=== WORK ITEM ===
If a line below contains the string "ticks", return that line.

*** SOURCE MATERIAL

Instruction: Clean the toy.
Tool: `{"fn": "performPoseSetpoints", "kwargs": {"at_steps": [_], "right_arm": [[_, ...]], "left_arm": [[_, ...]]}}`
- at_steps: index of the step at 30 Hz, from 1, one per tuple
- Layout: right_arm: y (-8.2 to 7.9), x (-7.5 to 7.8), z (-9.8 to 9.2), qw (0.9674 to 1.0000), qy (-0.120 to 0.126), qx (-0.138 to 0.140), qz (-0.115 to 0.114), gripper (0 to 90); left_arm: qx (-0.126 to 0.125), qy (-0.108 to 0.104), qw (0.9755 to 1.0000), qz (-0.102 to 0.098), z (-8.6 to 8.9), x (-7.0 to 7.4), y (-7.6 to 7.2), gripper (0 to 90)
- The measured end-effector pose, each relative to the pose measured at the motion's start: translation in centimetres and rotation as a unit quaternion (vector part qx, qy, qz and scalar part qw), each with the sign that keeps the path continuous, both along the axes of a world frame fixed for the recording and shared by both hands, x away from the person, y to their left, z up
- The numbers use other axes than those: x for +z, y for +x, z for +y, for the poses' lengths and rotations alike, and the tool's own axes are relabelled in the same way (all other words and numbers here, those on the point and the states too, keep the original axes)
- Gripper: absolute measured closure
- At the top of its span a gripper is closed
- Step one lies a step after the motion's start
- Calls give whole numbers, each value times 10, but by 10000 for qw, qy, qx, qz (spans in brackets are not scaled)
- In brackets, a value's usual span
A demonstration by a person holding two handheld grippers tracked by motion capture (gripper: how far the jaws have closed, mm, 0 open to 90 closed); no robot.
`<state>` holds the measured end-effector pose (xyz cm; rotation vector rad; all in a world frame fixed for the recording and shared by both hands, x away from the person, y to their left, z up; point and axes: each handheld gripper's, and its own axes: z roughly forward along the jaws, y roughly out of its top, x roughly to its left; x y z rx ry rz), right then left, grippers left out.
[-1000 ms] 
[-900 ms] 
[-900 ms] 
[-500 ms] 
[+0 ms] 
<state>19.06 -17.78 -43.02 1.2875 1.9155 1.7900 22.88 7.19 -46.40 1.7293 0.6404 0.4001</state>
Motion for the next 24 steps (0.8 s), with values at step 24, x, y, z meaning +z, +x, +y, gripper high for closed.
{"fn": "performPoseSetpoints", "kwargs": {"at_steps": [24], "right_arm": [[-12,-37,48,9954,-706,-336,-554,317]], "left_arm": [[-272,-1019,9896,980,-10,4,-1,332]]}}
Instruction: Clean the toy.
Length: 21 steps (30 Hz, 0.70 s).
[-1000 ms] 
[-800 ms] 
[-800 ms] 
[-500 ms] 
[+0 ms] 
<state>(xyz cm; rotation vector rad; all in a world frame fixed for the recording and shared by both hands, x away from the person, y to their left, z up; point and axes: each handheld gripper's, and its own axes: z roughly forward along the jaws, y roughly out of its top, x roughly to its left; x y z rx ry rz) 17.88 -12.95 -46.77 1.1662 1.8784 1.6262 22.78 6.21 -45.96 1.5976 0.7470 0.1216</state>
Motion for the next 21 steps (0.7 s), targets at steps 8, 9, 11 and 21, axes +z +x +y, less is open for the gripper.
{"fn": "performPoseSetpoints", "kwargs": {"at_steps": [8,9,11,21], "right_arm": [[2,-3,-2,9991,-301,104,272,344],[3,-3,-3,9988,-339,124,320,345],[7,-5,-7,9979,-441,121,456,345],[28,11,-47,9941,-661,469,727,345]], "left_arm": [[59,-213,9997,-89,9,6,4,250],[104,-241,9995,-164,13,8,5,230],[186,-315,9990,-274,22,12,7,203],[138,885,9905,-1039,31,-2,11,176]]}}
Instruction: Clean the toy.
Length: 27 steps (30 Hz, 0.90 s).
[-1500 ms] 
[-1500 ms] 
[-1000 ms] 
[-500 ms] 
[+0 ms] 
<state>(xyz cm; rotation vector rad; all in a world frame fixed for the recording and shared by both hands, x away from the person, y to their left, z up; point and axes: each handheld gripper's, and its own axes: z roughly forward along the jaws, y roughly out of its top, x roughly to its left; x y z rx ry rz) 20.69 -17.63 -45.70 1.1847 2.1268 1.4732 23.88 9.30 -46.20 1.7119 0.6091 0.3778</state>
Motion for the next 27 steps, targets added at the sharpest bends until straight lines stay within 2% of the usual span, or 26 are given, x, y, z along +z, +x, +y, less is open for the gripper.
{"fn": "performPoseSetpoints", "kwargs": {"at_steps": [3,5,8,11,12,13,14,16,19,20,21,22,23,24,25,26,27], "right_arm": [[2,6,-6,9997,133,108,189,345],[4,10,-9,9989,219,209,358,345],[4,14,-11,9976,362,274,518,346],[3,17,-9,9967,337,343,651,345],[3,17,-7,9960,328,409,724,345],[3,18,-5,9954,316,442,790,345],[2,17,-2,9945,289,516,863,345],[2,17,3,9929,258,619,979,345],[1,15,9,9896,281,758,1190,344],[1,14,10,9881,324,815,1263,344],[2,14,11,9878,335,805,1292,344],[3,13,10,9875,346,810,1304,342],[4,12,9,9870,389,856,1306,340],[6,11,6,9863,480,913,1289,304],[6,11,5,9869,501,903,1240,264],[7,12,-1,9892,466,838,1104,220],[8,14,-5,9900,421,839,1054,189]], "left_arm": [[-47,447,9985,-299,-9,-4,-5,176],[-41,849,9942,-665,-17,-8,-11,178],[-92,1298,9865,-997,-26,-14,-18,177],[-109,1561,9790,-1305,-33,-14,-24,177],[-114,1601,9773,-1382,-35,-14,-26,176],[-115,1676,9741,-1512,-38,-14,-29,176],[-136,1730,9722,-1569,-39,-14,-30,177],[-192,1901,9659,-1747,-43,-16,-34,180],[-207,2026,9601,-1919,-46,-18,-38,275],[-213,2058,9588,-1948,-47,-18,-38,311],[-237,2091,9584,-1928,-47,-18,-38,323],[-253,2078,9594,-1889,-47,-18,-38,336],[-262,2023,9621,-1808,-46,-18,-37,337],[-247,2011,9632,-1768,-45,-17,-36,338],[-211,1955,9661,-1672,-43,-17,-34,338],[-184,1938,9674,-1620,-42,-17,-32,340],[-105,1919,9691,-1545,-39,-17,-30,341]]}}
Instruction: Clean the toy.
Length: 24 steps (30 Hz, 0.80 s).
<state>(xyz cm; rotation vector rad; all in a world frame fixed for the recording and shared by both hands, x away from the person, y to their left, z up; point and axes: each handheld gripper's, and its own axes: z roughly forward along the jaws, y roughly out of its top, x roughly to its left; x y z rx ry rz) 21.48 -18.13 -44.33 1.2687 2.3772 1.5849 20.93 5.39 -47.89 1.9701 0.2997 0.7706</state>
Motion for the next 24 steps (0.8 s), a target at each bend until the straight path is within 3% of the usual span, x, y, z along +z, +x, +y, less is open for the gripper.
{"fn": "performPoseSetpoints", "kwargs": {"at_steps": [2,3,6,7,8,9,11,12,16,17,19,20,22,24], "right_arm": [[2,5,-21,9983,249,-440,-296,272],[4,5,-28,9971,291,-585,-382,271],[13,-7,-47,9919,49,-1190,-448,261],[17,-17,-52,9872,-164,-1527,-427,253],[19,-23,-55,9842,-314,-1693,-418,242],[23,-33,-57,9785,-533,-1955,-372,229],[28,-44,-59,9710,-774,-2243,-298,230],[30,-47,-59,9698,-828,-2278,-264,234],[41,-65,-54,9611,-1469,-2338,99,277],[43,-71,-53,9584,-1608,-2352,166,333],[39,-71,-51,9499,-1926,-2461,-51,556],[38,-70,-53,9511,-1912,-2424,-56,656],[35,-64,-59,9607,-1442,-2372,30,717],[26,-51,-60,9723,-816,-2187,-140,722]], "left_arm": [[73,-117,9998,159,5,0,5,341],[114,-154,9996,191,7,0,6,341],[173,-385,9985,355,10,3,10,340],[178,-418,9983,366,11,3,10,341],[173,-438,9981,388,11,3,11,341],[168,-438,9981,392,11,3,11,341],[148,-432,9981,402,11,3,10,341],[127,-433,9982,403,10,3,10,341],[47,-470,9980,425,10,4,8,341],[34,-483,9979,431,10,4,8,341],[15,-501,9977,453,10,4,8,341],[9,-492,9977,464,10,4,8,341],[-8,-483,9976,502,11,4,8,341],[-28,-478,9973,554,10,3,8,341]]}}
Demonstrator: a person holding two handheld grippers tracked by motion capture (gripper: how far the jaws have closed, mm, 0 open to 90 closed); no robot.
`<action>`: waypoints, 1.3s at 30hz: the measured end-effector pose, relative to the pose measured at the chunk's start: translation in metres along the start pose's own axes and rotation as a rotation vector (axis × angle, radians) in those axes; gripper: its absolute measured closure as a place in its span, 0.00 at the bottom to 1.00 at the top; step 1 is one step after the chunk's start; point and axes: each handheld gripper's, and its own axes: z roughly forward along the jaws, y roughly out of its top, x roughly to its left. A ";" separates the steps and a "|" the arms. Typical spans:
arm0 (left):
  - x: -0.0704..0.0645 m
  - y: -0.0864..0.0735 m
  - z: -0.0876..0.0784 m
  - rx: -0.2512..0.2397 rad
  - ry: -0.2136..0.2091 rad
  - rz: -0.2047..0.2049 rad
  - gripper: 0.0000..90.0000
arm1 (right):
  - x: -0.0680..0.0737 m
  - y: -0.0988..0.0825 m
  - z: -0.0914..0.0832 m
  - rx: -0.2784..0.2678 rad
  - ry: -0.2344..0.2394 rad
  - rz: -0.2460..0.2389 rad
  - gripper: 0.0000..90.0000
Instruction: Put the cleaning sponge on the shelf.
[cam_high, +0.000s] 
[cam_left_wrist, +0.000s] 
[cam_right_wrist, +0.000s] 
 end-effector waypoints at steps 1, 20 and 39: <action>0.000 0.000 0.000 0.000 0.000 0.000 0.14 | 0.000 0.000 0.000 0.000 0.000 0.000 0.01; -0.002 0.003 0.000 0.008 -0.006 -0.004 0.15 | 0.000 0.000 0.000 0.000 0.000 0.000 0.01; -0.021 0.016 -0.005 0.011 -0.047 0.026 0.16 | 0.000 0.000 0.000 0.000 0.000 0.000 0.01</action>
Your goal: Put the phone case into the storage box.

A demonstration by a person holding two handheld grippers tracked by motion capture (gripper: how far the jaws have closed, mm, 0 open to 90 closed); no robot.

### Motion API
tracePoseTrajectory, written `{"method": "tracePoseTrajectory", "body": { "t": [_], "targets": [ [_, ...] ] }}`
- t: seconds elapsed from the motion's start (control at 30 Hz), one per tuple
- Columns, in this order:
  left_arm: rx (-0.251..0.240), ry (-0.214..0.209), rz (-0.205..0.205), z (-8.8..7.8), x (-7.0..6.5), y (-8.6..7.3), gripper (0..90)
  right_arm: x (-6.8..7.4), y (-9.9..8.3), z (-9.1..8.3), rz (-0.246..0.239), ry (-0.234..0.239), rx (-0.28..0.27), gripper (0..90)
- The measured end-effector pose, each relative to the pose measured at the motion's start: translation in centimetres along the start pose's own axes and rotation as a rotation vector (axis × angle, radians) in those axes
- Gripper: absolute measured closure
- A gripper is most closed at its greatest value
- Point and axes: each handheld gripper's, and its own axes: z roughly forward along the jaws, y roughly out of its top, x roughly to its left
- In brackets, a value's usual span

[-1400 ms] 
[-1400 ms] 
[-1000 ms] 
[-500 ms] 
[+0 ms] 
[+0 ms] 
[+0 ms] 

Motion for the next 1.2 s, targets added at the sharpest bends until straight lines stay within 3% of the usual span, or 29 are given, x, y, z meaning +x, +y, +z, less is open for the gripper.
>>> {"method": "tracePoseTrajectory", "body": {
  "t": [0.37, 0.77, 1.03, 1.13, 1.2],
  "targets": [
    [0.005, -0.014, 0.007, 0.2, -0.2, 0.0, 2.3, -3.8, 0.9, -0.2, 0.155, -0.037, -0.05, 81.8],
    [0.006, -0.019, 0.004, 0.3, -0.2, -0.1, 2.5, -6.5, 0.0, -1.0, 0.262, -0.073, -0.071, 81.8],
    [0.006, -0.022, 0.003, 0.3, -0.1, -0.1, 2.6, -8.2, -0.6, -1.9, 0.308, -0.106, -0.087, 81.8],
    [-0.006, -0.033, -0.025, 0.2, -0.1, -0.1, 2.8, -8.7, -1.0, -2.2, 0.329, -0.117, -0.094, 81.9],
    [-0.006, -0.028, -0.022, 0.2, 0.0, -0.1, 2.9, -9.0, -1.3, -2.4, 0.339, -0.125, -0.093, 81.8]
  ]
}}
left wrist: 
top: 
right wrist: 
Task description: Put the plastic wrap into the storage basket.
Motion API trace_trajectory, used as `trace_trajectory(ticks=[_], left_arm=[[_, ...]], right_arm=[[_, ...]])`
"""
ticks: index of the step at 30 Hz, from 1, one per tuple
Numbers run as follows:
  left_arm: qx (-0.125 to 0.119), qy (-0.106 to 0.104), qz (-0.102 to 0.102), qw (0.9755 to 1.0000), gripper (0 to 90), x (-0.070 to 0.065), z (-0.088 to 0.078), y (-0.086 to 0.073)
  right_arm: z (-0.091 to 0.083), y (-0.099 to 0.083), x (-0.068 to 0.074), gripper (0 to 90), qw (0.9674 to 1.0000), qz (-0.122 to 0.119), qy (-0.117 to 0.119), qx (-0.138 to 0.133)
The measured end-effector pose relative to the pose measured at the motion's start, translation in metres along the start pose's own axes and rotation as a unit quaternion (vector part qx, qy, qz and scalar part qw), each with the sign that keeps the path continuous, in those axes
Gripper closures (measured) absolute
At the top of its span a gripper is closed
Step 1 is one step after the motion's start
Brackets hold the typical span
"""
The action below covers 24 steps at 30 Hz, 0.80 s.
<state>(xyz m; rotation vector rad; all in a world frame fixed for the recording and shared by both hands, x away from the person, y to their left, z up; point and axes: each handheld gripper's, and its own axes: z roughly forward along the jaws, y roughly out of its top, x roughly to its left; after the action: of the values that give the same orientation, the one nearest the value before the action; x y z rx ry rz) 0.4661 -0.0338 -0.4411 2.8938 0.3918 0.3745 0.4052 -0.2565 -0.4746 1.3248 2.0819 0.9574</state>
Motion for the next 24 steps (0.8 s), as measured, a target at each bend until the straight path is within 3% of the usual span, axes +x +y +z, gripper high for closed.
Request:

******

=== TASK RESULT ===
Motion API trace_trajectory, used as `trace_trajectory(ticks=[_], left_arm=[[_, ...]], right_arm=[[_, ...]])`
ticks: index of the step at 30 Hz, from 1, one per tuple

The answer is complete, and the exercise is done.